Top of Material provided

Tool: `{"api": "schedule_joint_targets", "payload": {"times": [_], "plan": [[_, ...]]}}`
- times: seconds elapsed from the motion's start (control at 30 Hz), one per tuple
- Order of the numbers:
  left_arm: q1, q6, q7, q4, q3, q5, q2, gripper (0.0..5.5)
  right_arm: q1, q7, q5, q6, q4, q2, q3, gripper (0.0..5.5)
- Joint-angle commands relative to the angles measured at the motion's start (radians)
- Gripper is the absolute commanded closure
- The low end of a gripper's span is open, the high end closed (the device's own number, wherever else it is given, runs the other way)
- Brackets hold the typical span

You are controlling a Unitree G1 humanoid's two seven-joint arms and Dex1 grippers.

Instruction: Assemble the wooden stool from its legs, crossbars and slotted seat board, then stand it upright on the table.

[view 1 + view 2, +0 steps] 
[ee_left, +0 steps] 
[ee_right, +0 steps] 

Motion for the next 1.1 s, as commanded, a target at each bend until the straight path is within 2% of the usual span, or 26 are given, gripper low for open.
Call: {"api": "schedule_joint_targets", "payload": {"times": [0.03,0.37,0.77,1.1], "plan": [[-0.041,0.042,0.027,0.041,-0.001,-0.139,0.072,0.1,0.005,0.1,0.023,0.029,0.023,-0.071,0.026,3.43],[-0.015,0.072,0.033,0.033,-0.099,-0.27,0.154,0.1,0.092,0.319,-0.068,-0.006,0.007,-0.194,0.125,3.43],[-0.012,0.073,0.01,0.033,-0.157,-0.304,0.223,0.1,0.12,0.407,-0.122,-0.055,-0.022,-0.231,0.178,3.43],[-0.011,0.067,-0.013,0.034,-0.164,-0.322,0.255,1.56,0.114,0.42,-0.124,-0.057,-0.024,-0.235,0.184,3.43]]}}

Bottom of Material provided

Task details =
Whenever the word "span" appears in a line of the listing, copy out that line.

Answer to this task =
- The low end of a gripper's span is open, the high end closed (the device's own number, wherever else it is given, runs the other way)
- Brackets hold the typical span
Motion for the next 1.1 s, as commanded, a target at each bend until the straight path is within 2% of the usual span, or 26 are given, gripper low for open.

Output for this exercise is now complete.